I am the mantainer of the Java 8 java.time JSP tags library. I have little experience publishing libraries on my own. For the publication of this library I did some research and ended with a gradle build script that you can check in GitHub. The process is a bit clunky but it works in the end.
There seem to be a general understanding that the jcenter()
repository is gaining a lot of attention. Probably because of android. Anyway I saw an encouraging blog post and decided to give it a try and migrate that library to JCenter publishing insted of Maven Central. Should be easy.
It is not, for me at least. Probably my fault as my knowledge of Maven, artifacts and all that stuff is poor. Anyway I gave it some hours of research and come up with a new gradle build to publish to my Bintray maven repository. Which, if I'm not wrong, is the first step towards publishing to JCenter.

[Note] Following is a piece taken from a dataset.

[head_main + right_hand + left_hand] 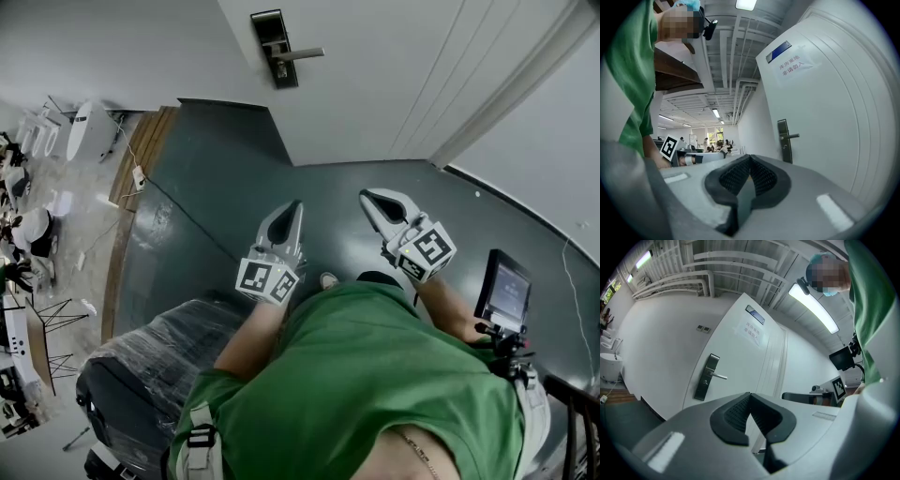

This is what I have so far:
plugins {
id "com.jfrog.bintray" version "1.6"
}
apply plugin: 'java'
apply plugin: 'maven-publish'
group = 'net.sargue'
version = '1.1.2'
sourceCompatibility = 1.8
compileJava.options.encoding = 'UTF-8'
compileTestJava.options.encoding = 'UTF-8'
repositories {
jcenter()
}
configurations {
testCompile.extendsFrom compileOnly
}
dependencies {
compileOnly 'javax.servlet:javax.servlet-api:3.0.1'
compileOnly 'javax.servlet.jsp:javax.servlet.jsp-api:2.2.1'
compileOnly 'javax.servlet.jsp.jstl:javax.servlet.jsp.jstl-api:1.2.1'
testCompile 'junit:junit:4.12'
testCompile 'org.springframework:spring-test:4.1.7.RELEASE'
}
jar {
manifest {
attributes 'Implementation-Title': 'Java 8 java.time JSP tags',
'Implementation-Version': version
}
}
task javadocJar(type: Jar) {
classifier = 'javadoc'
from javadoc
}
task sourcesJar(type: Jar) {
classifier = 'sources'
from sourceSets.main.allSource
}
publishing {
publications {
MyPublication(MavenPublication) {
from components.java
artifact sourcesJar
artifact javadocJar
artifactId 'java-time-jsptags'
pom.withXml {
asNode().children().last() + {
resolveStrategy = Closure.DELEGATE_FIRST
name 'Java 8 java.time JSP tags'
description 'JSP tag support for Java 8 java.time (JSR-310)'
url 'https://github.com/sargue/java-time-jsptags'
scm {
connection 'scm:git:[email protected]:sargue/java-time-jsptags.git'
developerConnection 'scm:git:[email protected]:sargue/java-time-jsptags.git'
url '[email protected]:sargue/java-time-jsptags.git'
}
licenses {
license {
name 'The Apache License, Version 2.0'
url 'http://www.apache.org/licenses/LICENSE-2.0.txt'
}
}
developers {
developer {
id 'sargue'
name 'Sergi Baila'
email '[email protected]'
}
}
}
}
}
}
}
bintray {
user = BINTRAY_USER
key = BINTRAY_KEY
publications = ['MyPublication']
pkg {
repo = 'maven'
name = 'java-time-jsptags'
licenses = ['Apache-2.0']
vcsUrl = 'https://github.com/sargue/java-time-jsptags.git'
version {
name = project.version
desc = 'Java 8 java.time JSP tags'
gpg {
sign = true
passphrase = BINTRAY_GPG
}
}
}
}
You can find the result of the latest publication on my public Bintray maven repository. You can compare it to the files for the same version currently available on Maven Central.
Congratulations if you are reading this so far, because I haven't formulated ANY question yet. Sorry about that.
My questions:
Is the gradle build script correct and the proper/canonical way? Given that the library is quite simple I found the build script huge and clunky. It is supposed to be easier and it even has a gradle plugin. But the new script is longer than the maven central one.
What about the *.md5
and *.sha1
files? Will be generated by JCenter, Maven Central, the sync proces... or should I do it?
There is some way of testing all these without publishing an actual version of the library given that there is no unpublish capabilities on the repositories? (and for a good reason, eh? leftpad anyone?).